Merging parallel SWW files

At the end of a parallel run each MPI rank writes its own per-rank SWW file. domain.sww_merge() (called from rank 0) reassembles them into a single global SWW file.

By default the merge reads all timesteps from every per-rank file at once, which is the fastest approach but requires enough RAM to hold the full merged time series for each dynamic quantity:

domain.sww_merge(delete_old=True)   # default: all timesteps in RAM

For large simulations where the full time series does not fit in RAM, use the chunk_size parameter to process only N timesteps at a time. The merge will make multiple passes through the input files — more I/O, but peak memory is bounded to approximately chunk_size × n_global_nodes × 4 bytes per dynamic quantity:

# Process 50 timesteps per pass — reduces peak RAM substantially
domain.sww_merge(delete_old=True, chunk_size=50)

As a rough sizing guide:

Global nodes (smooth) / vertices (non-smooth)

chunk_size=50 peak RAM (MB)

chunk_size=200 peak RAM (MB)

100 000

~20 MB

~80 MB

1 000 000

~200 MB

~800 MB

10 000 000

~2 GB

~8 GB

(figures are per dynamic quantity and assume float32 storage)

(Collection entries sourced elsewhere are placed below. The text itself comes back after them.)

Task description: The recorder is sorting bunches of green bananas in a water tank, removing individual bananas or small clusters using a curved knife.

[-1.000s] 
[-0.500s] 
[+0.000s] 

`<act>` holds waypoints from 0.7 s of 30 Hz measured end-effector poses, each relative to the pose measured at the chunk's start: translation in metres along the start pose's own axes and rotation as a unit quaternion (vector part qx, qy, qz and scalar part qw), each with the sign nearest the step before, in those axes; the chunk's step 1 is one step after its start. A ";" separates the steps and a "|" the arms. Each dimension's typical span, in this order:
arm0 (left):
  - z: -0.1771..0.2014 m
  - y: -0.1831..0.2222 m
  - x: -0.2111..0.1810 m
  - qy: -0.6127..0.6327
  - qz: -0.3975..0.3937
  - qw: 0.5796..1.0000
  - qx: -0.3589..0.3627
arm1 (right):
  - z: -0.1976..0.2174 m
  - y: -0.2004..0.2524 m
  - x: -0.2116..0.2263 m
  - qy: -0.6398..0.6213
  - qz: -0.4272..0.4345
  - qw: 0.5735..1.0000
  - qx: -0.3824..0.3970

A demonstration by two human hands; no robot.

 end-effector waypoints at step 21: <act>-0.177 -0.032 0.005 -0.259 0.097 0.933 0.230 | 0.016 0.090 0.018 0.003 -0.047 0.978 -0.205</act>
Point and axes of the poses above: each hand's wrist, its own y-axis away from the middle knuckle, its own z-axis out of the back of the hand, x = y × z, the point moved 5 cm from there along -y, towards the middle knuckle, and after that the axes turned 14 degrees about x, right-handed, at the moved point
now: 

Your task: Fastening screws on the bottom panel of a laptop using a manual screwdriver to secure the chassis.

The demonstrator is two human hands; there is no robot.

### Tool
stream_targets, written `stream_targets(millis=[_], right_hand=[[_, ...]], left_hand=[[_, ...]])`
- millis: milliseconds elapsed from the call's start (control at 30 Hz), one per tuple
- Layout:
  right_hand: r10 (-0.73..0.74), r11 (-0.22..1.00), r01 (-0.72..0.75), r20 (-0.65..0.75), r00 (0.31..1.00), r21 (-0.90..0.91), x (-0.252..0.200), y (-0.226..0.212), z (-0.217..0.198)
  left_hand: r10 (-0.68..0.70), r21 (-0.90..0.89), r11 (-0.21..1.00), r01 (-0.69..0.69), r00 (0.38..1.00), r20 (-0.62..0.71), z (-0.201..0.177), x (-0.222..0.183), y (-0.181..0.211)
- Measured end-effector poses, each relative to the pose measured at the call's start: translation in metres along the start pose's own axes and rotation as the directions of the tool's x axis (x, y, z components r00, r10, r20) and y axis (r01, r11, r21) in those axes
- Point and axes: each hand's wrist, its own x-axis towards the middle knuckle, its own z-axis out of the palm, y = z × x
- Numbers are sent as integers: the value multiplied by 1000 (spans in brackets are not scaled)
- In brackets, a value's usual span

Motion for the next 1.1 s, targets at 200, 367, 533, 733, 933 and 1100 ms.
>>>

You can also call sww_merge_parallel directly from post-processing scripts without a running domain:

from anuga.utilities.sww_merge import sww_merge_parallel

sww_merge_parallel('cairns', np=8, delete_old=True, chunk_size=100)

Choosing the number of processes

There is a practical limit to how many MPI ranks benefit a simulation. As a rough guide, aim for at least 1000–2000 triangles per rank after partitioning. Below that threshold, the overhead of ghost-cell communication and MPI synchronisation outweighs the computational saving. Some experimentation for your specific mesh and hardware is always worthwhile.